### Exercise brief
Gather from the material every line that contains the string "things".
** Opening Entries supplied block **
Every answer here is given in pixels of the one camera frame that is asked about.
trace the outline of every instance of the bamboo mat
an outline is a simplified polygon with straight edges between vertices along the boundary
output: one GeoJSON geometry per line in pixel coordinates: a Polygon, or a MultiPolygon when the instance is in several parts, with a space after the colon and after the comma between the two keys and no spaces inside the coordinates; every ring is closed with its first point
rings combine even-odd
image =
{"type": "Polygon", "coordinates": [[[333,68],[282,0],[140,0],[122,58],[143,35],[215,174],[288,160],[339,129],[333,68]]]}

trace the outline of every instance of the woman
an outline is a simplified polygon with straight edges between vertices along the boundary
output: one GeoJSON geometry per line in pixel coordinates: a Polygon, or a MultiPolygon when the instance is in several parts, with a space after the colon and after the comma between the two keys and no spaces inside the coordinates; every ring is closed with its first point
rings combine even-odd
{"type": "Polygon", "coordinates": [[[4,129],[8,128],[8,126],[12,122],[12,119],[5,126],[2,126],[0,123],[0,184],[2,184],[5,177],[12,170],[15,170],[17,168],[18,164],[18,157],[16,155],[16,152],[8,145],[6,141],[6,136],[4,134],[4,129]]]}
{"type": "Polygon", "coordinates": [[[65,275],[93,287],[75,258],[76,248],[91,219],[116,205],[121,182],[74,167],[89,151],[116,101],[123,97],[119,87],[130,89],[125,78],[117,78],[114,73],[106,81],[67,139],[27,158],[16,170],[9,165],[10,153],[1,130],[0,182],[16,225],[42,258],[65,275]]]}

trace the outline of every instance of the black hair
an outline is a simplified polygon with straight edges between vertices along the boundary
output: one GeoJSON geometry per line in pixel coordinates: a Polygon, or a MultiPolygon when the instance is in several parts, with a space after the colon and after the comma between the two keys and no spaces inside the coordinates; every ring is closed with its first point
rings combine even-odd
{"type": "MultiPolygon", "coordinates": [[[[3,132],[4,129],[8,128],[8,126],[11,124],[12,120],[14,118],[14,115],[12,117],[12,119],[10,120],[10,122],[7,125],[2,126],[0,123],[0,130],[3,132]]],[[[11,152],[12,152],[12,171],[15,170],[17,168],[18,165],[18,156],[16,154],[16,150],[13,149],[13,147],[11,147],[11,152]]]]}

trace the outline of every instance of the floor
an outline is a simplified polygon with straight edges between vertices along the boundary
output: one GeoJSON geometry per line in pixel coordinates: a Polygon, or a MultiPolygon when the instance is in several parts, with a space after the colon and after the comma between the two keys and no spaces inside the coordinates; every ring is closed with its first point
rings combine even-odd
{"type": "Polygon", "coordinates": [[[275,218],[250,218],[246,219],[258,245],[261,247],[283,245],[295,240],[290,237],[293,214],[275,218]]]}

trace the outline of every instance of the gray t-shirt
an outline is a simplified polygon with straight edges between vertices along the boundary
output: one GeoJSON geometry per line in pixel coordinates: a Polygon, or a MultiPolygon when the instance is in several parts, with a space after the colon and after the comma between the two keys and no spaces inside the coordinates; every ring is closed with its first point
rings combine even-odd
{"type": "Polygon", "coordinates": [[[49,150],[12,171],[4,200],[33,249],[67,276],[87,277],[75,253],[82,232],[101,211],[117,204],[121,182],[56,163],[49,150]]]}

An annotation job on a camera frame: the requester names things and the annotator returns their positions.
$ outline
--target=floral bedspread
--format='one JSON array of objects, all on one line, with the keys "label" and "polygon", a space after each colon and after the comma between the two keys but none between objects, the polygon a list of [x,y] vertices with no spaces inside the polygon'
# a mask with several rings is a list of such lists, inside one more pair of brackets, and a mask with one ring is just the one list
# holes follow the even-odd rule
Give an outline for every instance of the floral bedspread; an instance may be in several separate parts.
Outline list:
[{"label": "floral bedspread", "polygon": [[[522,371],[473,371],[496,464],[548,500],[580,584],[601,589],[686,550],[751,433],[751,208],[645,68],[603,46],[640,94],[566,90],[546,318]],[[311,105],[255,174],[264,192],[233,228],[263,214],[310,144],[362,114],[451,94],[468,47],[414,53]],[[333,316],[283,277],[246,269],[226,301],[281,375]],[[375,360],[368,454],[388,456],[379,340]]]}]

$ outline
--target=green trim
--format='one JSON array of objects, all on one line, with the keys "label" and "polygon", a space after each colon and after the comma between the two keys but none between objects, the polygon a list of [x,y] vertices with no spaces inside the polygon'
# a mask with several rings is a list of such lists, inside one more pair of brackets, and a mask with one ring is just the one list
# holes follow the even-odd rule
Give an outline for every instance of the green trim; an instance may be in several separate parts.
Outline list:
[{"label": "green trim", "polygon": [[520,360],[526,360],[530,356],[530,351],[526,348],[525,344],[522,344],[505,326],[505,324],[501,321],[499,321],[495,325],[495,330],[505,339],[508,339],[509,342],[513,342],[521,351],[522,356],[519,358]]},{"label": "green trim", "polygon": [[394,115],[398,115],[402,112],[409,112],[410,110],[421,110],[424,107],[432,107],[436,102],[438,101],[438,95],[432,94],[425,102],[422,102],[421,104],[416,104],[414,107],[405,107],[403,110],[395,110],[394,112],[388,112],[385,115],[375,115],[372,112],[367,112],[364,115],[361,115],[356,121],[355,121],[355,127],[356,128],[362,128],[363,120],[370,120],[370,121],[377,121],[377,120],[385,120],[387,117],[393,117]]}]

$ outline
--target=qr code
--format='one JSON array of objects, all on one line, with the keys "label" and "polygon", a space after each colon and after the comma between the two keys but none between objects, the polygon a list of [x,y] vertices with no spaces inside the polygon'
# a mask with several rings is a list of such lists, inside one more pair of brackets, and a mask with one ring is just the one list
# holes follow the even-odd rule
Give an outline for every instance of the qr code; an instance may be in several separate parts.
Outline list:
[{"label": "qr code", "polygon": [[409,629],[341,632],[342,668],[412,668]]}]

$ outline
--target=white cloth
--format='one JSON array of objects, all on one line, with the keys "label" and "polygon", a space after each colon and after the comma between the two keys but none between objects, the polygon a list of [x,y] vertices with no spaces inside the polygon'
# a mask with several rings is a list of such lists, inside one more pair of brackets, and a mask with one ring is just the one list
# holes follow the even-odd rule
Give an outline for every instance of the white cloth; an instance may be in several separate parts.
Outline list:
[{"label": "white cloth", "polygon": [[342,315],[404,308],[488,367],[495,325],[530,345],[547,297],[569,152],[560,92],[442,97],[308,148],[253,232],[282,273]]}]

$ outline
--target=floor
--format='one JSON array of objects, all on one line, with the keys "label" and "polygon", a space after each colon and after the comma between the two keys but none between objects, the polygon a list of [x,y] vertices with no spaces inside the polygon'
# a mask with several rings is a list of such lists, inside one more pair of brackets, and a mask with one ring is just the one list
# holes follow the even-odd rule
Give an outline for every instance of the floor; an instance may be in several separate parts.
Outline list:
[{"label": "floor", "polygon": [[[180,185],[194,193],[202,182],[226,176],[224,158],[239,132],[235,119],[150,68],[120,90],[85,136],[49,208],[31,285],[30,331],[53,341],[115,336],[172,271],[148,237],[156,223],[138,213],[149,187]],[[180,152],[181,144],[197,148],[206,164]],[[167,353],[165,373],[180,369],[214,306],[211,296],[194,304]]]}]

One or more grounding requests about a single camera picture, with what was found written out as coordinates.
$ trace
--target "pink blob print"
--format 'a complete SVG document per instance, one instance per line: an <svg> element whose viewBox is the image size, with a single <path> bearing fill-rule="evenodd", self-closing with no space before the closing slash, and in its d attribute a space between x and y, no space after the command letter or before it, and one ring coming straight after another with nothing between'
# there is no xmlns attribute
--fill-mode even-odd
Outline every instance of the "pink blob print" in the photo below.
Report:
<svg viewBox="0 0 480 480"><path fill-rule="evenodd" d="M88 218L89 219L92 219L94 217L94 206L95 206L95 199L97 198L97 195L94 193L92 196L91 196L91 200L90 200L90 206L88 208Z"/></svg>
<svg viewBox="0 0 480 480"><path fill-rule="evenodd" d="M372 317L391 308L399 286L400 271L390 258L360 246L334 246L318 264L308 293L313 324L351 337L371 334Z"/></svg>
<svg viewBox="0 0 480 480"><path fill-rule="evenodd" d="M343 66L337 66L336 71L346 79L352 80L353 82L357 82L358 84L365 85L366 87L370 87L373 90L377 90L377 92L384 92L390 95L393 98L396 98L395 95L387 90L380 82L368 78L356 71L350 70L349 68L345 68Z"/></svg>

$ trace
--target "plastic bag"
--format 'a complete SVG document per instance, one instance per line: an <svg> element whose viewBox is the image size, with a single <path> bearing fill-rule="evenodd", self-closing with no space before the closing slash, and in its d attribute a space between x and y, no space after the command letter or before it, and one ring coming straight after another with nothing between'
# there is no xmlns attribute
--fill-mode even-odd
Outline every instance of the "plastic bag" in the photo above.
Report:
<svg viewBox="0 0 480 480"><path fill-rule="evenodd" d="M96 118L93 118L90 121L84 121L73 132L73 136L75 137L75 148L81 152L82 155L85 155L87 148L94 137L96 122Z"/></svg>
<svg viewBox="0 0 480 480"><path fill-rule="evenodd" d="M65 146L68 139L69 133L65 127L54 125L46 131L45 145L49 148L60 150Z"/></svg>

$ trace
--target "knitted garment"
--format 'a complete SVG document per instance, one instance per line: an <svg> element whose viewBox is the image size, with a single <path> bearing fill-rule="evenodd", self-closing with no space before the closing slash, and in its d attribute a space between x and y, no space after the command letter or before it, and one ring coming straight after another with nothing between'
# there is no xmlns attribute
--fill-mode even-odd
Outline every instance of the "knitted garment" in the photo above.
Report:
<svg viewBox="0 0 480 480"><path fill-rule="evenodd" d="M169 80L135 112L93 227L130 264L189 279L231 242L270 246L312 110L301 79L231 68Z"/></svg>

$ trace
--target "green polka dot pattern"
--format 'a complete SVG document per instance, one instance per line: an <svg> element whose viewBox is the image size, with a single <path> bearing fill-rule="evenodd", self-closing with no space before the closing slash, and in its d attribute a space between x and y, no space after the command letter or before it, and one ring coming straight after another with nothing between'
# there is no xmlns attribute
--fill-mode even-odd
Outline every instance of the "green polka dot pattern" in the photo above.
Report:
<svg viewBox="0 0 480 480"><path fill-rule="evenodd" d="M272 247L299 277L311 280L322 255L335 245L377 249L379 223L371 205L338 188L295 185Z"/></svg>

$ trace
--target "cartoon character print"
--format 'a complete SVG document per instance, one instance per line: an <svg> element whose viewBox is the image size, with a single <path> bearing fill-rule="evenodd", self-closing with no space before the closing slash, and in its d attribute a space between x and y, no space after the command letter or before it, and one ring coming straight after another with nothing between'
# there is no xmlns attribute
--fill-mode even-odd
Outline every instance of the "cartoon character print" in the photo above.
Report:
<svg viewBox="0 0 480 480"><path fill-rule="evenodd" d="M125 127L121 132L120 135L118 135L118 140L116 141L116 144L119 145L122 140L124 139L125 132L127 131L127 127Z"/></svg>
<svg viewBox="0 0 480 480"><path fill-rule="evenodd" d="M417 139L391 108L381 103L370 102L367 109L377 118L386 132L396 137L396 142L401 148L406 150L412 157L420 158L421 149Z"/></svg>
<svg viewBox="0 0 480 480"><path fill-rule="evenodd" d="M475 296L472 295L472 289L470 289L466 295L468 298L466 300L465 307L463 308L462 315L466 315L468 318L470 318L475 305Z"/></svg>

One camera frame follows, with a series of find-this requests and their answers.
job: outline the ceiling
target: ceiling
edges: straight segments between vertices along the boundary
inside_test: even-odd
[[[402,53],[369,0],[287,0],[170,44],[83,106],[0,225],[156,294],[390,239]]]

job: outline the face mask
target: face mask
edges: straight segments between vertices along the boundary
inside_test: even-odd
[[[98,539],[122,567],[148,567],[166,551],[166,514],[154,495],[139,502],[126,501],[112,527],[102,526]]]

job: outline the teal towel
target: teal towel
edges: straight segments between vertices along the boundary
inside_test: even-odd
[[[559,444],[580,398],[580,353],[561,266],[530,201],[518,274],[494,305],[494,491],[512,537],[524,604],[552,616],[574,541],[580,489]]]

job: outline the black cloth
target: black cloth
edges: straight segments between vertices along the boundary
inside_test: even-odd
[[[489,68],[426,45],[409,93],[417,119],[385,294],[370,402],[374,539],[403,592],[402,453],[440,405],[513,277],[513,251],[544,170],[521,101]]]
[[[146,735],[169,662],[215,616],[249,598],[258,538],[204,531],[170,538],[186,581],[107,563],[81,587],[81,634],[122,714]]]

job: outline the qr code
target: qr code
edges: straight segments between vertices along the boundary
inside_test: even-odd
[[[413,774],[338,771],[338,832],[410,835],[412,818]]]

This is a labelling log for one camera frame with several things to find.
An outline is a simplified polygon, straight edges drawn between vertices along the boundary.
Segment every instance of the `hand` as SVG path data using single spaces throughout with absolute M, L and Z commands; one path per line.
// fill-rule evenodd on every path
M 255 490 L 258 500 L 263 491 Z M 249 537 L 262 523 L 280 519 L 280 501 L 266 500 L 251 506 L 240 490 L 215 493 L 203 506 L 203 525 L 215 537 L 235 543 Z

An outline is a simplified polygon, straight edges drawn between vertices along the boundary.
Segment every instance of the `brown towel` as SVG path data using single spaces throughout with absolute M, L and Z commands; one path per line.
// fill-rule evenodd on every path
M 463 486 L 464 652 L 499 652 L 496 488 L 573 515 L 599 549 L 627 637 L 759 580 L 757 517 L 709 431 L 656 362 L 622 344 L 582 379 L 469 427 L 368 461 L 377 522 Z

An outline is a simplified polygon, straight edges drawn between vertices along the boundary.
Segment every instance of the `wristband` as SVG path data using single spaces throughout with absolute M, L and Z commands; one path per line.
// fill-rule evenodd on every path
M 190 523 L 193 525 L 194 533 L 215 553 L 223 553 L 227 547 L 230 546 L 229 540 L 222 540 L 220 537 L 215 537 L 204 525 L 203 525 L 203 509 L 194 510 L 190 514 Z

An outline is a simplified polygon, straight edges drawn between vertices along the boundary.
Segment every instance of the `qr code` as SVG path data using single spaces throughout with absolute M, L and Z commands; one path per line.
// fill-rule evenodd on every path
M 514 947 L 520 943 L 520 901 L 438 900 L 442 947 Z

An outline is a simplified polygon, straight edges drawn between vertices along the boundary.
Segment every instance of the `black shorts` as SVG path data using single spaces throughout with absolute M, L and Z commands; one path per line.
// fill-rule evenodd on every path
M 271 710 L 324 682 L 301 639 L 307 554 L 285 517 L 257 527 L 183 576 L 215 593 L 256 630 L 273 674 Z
** Closing Entries supplied block **
### Result for this task
An annotation job on a camera frame: the requester names things and the annotator returns their positions.
This is a labelling log for one camera frame with several things to find.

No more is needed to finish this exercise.